We drove to a deep coulee, maybe ¼-mile to the bottom, and saw nothing, but Chad, having hunted this land for 25 years, knew the beasts were there, and so we he parked the pickup with the front uphill so that the seats reclined farther, and we took a nap. Eventually, the wind tapered off to occasional gusts. We went back to the brim of the coulee and waited, and sure enough, heads with antlers on them began popping up. Eventually, a head connected to a set of declining antlers at one end and a big fat body at the other appeared, and so he made the transition from elder statesman to steaks and chops.

2. If you’re in an area, where there are a lot of deer, you don’t have to take the first shot that offers itself. Before the old-timer that I shot stood up, two other nice bucks emerged from the sagebrush, about 200 yards away, and walked and trotted away from us. That, combined with the gusting wind, made for bad odds, and because I had two full days left I held fire until I got a shot at one that was 199 yards away and not going anywhere.

3. But on the other hand, sometimes they vanish. We were hunting in an area that’s home to oodles of deer, and the morning after I had killed mine, we took a ride to look them over. It was a beautiful, cool, windless morning, and we saw…nothing. Not one. They were there, but they were hiding for reasons that can be known only to deer. When that happens, there’s nothing to do but wait until things change.

4. If you can’t shoot from prone, try kneeling. That’s what I did. It’s not quite as steady as sitting, but you can get into it quicker, and it gets you above the sagebrush and rattlesnakes.

5. A little weight in your rifle is very often a good thing. I hunted with the same wood-stocked Bergara B-14 Woodsman that I blogged about earlier this fall.

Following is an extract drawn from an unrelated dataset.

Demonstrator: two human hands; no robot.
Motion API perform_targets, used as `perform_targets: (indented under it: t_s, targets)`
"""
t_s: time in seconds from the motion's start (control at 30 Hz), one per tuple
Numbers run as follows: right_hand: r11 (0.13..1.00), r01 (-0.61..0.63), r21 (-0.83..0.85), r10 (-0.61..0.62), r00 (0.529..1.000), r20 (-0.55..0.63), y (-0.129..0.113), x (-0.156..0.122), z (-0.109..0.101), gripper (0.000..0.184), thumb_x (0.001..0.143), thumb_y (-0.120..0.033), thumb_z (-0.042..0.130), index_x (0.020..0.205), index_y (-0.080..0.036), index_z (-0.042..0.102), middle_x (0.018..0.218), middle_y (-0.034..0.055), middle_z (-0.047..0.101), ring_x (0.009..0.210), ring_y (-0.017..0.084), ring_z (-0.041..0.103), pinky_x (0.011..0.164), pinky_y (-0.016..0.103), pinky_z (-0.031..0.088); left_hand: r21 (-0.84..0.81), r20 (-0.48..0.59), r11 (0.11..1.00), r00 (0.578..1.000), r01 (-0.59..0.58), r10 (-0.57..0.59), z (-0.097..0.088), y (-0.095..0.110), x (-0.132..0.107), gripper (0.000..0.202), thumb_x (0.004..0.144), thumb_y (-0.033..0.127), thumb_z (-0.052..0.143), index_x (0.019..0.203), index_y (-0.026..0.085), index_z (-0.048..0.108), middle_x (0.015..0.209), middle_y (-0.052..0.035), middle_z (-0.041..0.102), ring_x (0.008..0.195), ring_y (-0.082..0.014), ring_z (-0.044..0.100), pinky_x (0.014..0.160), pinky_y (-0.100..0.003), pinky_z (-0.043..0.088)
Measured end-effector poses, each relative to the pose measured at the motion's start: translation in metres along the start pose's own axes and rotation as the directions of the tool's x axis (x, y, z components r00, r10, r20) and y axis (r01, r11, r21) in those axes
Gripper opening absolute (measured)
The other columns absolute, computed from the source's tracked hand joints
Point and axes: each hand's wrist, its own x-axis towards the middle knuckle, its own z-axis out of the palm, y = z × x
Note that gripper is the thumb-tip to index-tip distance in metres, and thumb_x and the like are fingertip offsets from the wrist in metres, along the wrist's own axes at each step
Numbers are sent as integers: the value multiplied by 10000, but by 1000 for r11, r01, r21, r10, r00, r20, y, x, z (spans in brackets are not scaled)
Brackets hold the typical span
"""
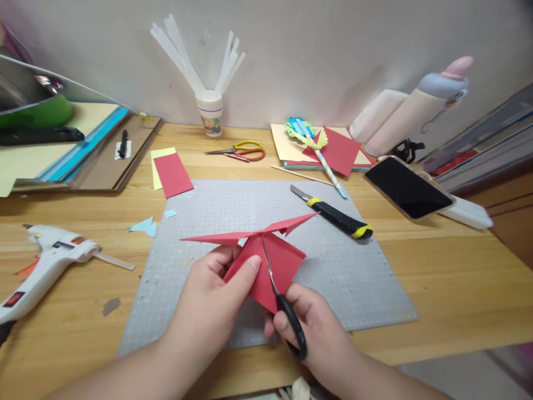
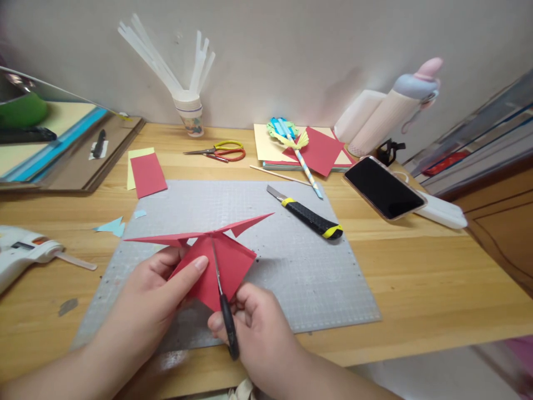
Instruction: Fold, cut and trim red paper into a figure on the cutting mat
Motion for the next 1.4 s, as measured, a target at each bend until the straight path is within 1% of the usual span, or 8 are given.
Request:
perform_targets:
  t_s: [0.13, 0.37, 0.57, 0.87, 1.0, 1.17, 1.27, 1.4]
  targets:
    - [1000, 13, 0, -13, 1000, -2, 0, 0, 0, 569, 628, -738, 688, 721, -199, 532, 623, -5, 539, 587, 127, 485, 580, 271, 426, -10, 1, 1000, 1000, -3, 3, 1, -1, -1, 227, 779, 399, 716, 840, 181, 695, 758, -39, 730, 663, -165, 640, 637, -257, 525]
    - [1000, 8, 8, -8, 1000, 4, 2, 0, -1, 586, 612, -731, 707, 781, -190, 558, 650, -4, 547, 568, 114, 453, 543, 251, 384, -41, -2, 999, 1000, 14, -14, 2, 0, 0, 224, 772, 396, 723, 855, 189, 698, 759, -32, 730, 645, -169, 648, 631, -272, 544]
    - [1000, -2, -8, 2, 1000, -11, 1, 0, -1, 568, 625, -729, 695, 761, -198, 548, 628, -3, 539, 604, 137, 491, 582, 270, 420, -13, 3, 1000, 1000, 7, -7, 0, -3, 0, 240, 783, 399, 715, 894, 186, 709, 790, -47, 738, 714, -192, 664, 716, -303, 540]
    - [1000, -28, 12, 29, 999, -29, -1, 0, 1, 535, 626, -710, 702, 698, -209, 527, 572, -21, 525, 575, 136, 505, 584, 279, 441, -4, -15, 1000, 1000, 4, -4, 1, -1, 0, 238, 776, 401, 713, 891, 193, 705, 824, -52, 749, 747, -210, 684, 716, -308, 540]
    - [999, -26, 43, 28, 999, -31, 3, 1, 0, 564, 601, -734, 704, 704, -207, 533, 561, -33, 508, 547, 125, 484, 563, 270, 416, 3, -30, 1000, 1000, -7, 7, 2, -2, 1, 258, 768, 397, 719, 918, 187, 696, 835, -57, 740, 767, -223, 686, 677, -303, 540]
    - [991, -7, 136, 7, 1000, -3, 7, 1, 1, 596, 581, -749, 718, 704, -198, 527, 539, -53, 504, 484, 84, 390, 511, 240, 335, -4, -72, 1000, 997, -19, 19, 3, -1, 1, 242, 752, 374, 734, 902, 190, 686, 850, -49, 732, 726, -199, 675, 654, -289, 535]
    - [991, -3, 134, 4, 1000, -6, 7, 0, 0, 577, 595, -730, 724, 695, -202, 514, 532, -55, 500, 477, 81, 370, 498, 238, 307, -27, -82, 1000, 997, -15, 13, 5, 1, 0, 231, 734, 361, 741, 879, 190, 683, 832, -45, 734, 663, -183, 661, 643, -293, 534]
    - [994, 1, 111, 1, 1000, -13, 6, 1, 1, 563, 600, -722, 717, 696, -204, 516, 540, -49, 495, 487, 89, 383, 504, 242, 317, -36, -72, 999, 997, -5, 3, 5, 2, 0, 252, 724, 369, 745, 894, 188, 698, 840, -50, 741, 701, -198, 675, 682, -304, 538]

With a Meopta 3X-9X MeoPro scope on board, it is a pretty hefty firearm, but this weight meant it did not shake, quiver, or blow in the wind.

6. Somewhere, perhaps on some other planet, there may be a better deer cartridge than the plain old .270. However, I have no idea what it might be. I got my first .270 in 1973 and have never looked back.

7. Of the three .270 bullet weights—130-, 140-, and 150-grain—the 150 does the best across the widest range of game. I used Hornady 150-grain SST handloads traveling at 2,850 fps. Flawless.

8. I’ve shot a bunch of game with 150 SSTs, and believe it is the compleat bullet. It hit the big deer (250-260 pounds) in the short ribs on the left side, ranged forward, punching holes in both lungs, and exited just behind the shoulder on the right side. The bullet may, in fact, have broken that shoulder; it was flopping around suspiciously. The deer kicked convulsively, ran maybe 40 yards, and piled up. You can’t do better if you’re a bullet. Unfortunately, SSTs don’t cost a bundle, but then nothing’s perfect.

9. Ship your rifle ahead via UPS. Who needs the airline b.s.?

10. If you’d like to fly an airline that will screw you up, fly United. Traveling from Maine to Montana there were three flights. All three took off late. The three flights returning were all on time, but my duffle bag was left in Newark, and I got it the next morning. Going back through my nearly 50 years of air travel, United stands alone in its ability to leave luggage behind.